Kengineer-130 is offline   Reply
Old 18th July 2008, 16:49   #142 (permalink)
 
Join Date: Jul 2008
Location: Nevers (LFQG)
Age: 28
Posts: 2
French class 1 with -7 dioptres

Hello everyone,

This is my first post on that forum. As there doesn't seem to be a presentation thread, I'm going to introduce myself : I'm French ("oh no, not another one !!", yes you just said that out loud ) and BTW, please excuse me in advance if I unintentionally mistreat your language. I graduated from an engineering college last year and now I'm working as a consultant. Very interesting job from all points of view. Except one : I certainly like to deal with computer software and all that stuff, but I would so love to be an airliner pilot...
I had my first flying lesson when I was 14, on a Jodel D120. After that I passed the french Brevet de Base, then the TT licence (which was our national PPL). More recently I got my FI rating so it's now my turn to transmit my passion.
Now, as I didn't pick a random thread to do this presentation, guess what did prevent me to become professional ? Yeah, I'm short-sighted. -7 dioptres, which is outside the limits.

BTW I would have liked to create a new thread to expose what follows, but apparently I can't (maybe 'cause I'm a newbie here). This one seems quite appropriate, though.

Well, short version : I got my class-1 medical ! In France, furthermore.

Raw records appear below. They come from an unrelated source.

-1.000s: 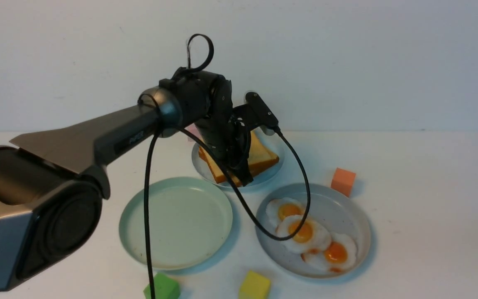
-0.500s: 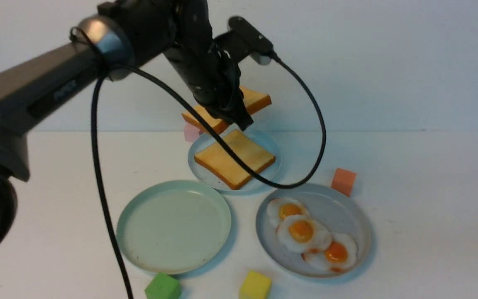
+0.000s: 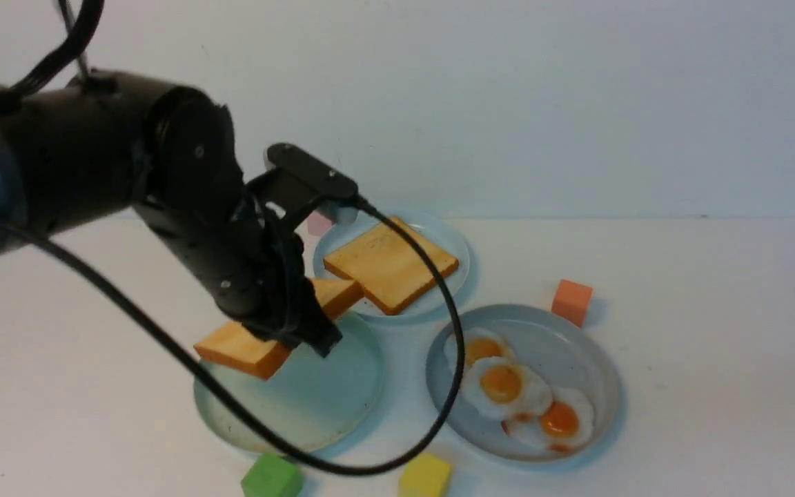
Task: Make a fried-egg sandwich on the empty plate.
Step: Use the left arm to put a slice of bread into the empty plate in the middle
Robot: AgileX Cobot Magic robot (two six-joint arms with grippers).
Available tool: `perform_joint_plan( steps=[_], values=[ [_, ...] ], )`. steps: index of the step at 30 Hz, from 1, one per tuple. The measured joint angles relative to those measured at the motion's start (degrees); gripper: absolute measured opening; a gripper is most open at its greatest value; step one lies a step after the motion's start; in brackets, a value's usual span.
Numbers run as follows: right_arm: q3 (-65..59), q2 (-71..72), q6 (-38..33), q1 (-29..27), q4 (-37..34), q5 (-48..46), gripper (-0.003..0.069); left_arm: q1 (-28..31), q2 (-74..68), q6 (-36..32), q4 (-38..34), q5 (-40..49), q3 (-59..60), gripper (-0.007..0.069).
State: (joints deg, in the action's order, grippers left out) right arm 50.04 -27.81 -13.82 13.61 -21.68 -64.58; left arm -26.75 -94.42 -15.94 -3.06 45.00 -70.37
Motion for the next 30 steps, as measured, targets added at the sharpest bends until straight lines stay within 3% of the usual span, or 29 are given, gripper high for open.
perform_joint_plan(
  steps=[5, 18, 24, 30],
  values=[
    [0.0, 0.0, 0.0, 0.0, -0.1, 2.3, 0.0072, 0.0, -1.3, -0.2, 2.4, -7.6, 5.5, 0.0006],
    [0.0, 0.0, 0.0, 0.1, -2.1, 3.3, 0.0083, 0.0, -2.2, -4.1, 1.4, -10.8, 5.7, 0.0008],
    [0.0, 0.0, 0.0, 0.1, -2.6, 2.6, 0.0087, 0.0, -3.6, -4.2, 3.5, -10.9, 5.7, 0.0083],
    [0.0, 0.0, 0.0, 0.1, -2.9, 0.8, 0.0087, 0.0, -3.9, -4.2, 3.8, -10.9, 5.7, 0.024]
  ],
)
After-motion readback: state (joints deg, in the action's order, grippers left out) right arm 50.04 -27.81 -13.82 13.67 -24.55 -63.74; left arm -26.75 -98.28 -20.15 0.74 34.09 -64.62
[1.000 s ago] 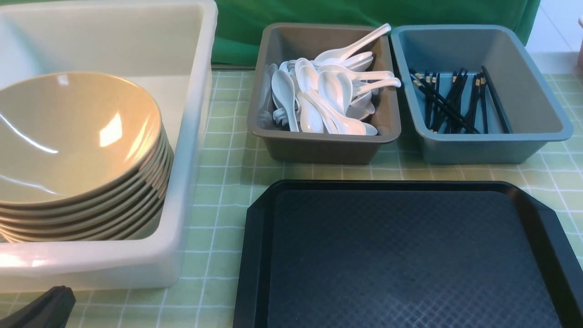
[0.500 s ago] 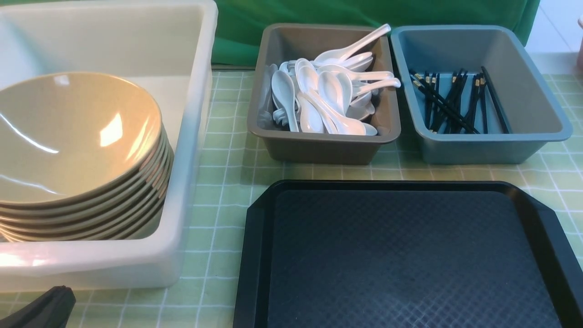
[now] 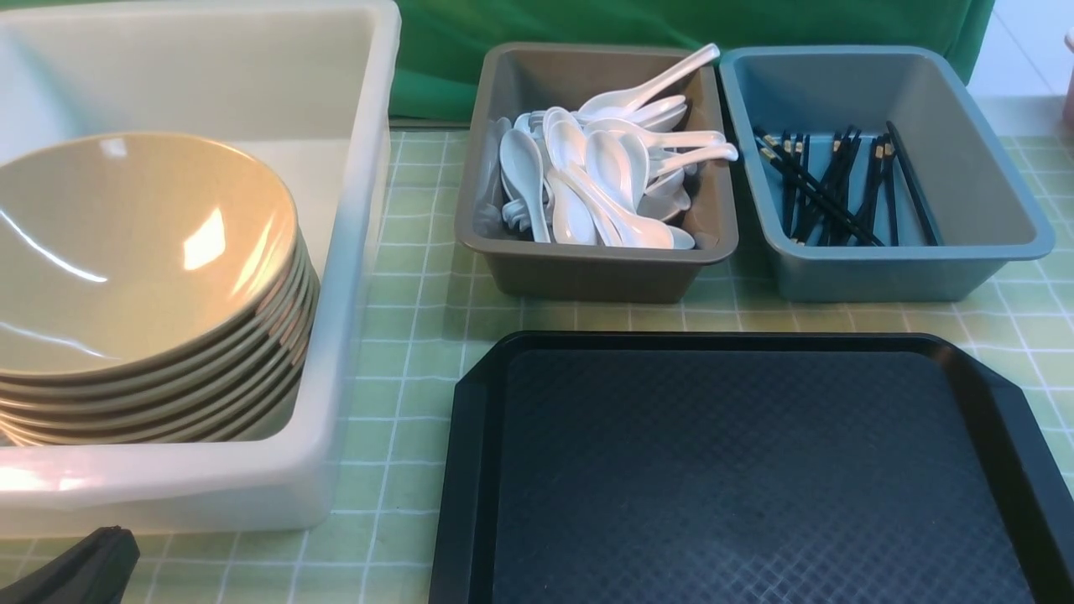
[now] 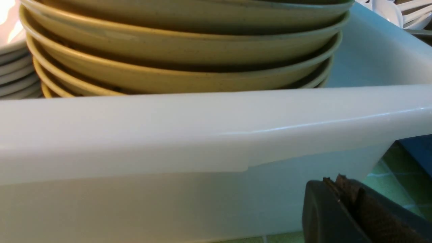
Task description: On green table put chopsticks spoon bowls plates into blue grey white boxes.
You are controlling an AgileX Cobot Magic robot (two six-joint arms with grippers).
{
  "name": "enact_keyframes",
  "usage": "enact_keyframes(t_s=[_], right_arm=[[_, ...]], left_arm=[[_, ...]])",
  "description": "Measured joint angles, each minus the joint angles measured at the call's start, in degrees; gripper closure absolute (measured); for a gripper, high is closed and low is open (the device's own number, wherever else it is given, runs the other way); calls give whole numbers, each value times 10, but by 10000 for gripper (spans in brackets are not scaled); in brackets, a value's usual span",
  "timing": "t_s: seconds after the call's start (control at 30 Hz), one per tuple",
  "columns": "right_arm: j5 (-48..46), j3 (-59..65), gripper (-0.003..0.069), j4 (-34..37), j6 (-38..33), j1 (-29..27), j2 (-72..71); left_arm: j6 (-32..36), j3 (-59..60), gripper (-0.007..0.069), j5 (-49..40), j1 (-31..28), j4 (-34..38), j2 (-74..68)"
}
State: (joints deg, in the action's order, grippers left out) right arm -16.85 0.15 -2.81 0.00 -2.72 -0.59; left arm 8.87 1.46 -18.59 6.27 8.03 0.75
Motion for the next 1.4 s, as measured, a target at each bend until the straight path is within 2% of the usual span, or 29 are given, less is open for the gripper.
enact_keyframes(t_s=[1.4], right_arm=[[2, 1, 456, 0, 0, -1, 0]], left_arm=[[-1, 0, 627, 0, 0, 0, 0]])
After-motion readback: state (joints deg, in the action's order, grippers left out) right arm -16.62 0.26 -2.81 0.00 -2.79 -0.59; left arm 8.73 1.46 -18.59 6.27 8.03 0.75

Longer version : a few years ago, the visual requirements were -3/+3 (like anywhere else, I think). When I saw the JAA tended to relax them by explicitely allowing variations until -5 at the initial and until -8 at the renewal, I began to wonder what were the reasons of those limits.

I came with these two facts :
- the more refractive a corrective lens is, the more peripherical deformations there are;
- myopia is caused by a too long eyeball. The retina is prone to potentially serious problems.

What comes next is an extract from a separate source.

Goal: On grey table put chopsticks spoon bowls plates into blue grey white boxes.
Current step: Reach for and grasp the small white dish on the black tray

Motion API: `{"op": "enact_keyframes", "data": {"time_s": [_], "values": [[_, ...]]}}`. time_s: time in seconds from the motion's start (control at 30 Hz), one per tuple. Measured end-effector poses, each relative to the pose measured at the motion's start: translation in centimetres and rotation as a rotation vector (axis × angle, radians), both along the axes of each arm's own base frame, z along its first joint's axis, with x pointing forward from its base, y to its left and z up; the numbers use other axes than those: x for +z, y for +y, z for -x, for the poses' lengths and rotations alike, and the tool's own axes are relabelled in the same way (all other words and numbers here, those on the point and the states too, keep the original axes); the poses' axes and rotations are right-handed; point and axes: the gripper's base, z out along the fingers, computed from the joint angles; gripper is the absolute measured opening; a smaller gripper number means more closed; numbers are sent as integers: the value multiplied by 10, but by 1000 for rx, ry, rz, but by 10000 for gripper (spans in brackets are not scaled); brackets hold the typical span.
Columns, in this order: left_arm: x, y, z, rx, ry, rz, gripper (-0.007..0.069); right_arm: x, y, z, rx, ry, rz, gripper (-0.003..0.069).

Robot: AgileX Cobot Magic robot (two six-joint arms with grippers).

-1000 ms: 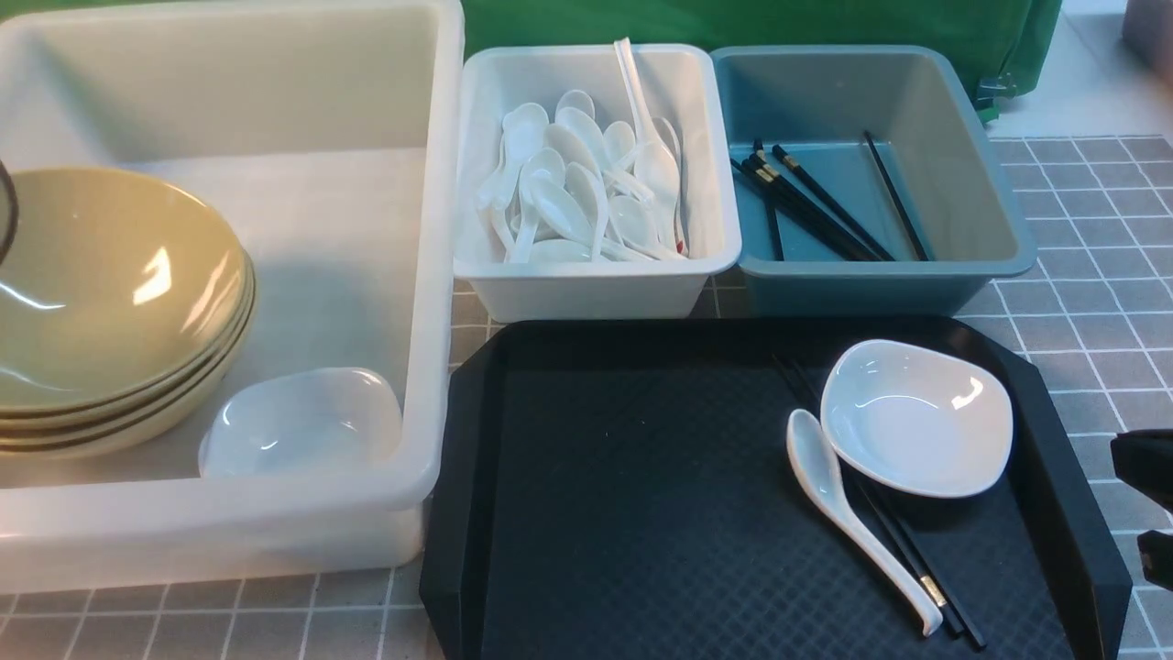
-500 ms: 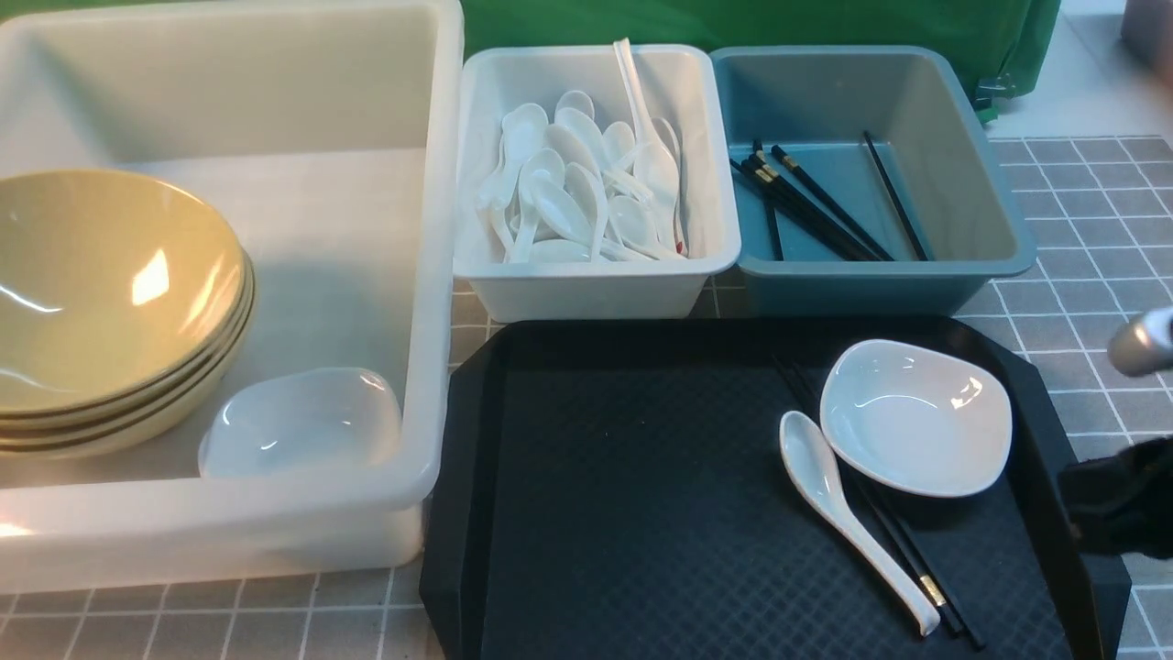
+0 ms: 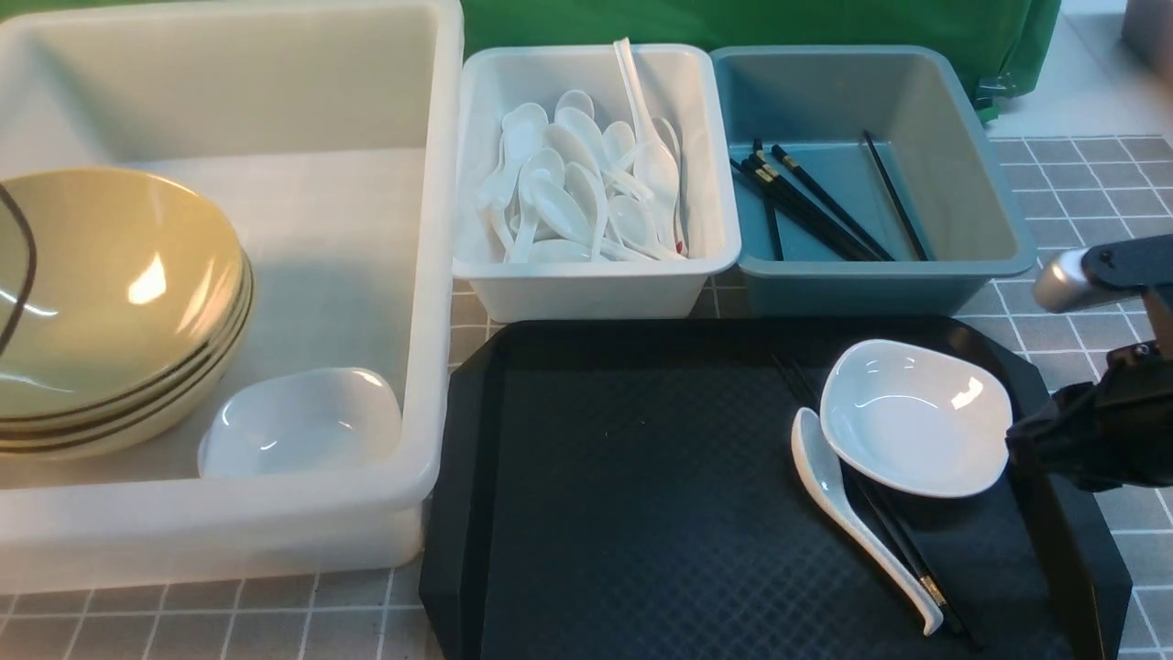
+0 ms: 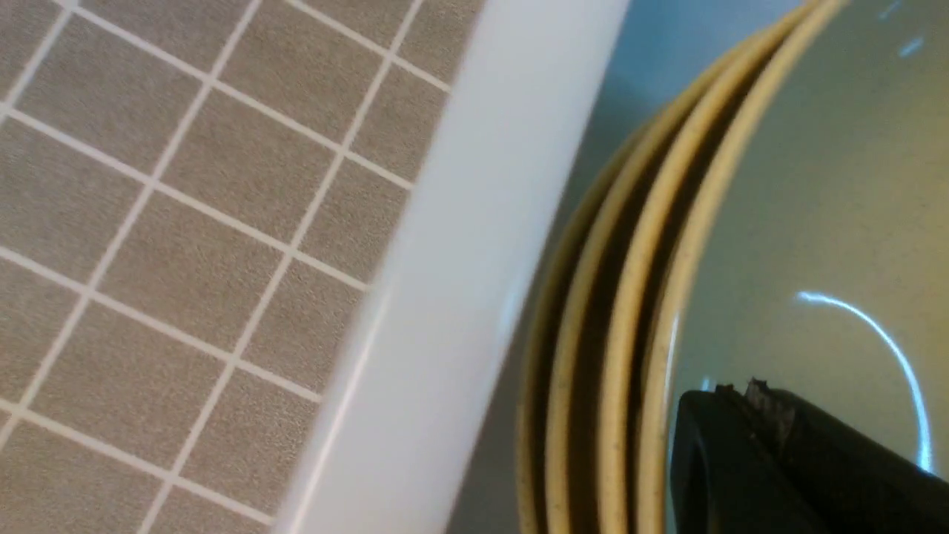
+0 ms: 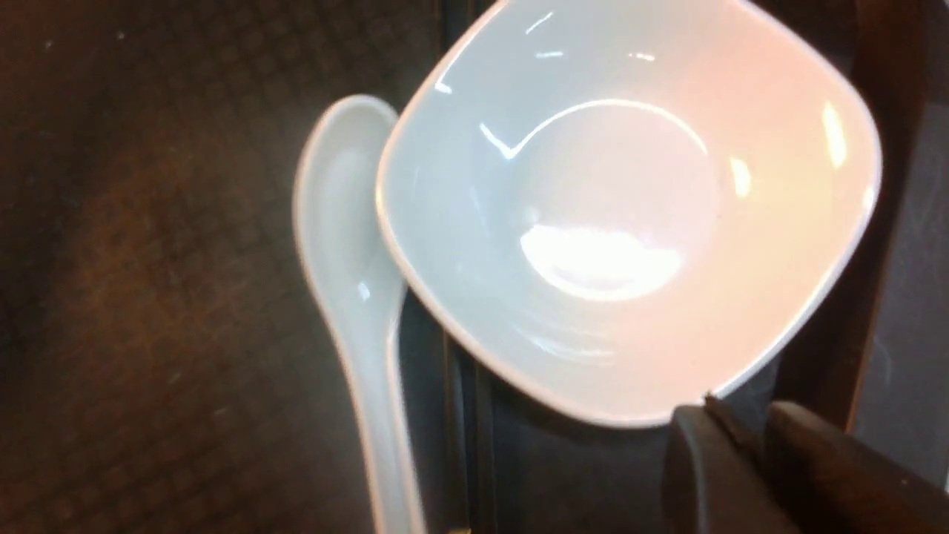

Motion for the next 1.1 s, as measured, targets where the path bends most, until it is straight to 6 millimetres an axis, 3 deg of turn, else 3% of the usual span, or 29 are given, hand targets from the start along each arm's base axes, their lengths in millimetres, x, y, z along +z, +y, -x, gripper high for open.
{"op": "enact_keyframes", "data": {"time_s": [0.1,0.2,0.3,0.37,0.5,0.67,0.73,0.87,1.0,1.1], "values": [[-6,-1,-1,4,10,19,-9,-4,1,-7,-10,11,-5,131],[2,-16,-2,-48,-29,78,-8,-13,6,-19,9,29,1,131],[26,-38,-1,-137,-115,68,-8,-20,15,-29,49,43,13,131],[58,-70,5,-249,-227,46,-8,-27,25,-38,96,59,27,131],[112,-130,37,-470,-392,-23,-8,-43,46,-55,193,84,59,136],[141,-176,88,-656,-489,-84,-8,-58,75,-68,259,111,64,162],[138,-182,98,-683,-488,-92,-8,-57,81,-70,276,110,62,176],[112,-188,136,-696,-462,-125,-8,-38,94,-75,328,116,57,276],[74,-186,162,-636,-459,-150,-8,-18,68,-81,336,111,159,405],[51,-185,173,-587,-472,-161,-8,-15,40,-90,254,98,195,456]]}}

So I think the first fact is the main reason of that obsolete -3/+3 limit. Actually, it was an ICAO requirement. Optical technology evoluted, and now you can either wear glasses with high-index corrective lenses (which is my case), either wear contact lenses (which eliminate totally the problem). Furthermore, it was proven by experience than using high refractive correction is not a liability for flight safety.
In 2000, the ICAO removed all kind of limits in dioptres.

Now, about the second fact, the JAA Manual of Civil Aviation Medicine (JAA | Licensing: Manual of Civil Aviation Medicine) says that "the risk of chorio-retinal degeneration and retinal detachment rapidly increases if the myopia exceeds 5–6 dioptres", which motivates the current -6 limit.
I have the chance to have a ophtalmologist who proved, in spite of being constantly overbooked, to be dedicated and willingful to help me to get my medical certificate. According to him, even if many high refractive myopia are evolutive and will cause many serious problems (like the ones quoted), it's not my case (even if I have to undergo a comprehensive eye exam every two years, just to check).

My confidence grew considerably and I took an appointment to take the class-1 initial exam.

Now, please allow me to describe briefly the French aeromedical system, which is quite different from the UK one, I believe : there are five aeromedical centers (in which two of them are only allowed to do renewal exams). If you don't meet all the requirements, your medical folder is sent to the CMAC (Civil Aviation Medical Council) which, after studying it, decides whether to grant you a variation.

Well, back to my story : I went for the initial exam. Without surprise, I had to fill a variation request. A few weeks after, I learnt that not only I didn't get a class 1 variation, but that I no longer could do aerobatics (I never got to know for sure from where that limitation came).

Followed a quite crazy medico-administrative battle, involving a lot of letters, the French Ombudsman, the retirement of the CMAC president and finally an exam by an expert. I was notified of my class-1 variation (as well as the disappearance of that non-sense limitation on aerobatics) in January and I'm now studying the ATPL theorical knowledge by distance learning.

Now, it seems the attitude of the CMAC has changed considerably since the retirement of its former president. After reading that story, some nearsighted guys took the initial exam and got their class-1 too !


To conclude that post, I'm a bit surprised nobody here (or at least in that part of the forum, I didn't check the other ones) talks about the NPA on the future EASA medical regulation (NPA 2008-17, Part-Medical available here : Rulemaking | Notices of Proposed Amendment (NPAs))
The main breakthrough is there will no longer be variations. There will no longer be dioptre limits other than as an AMC (Acceptable Mean of Compliance), which will not to be strictly enforced.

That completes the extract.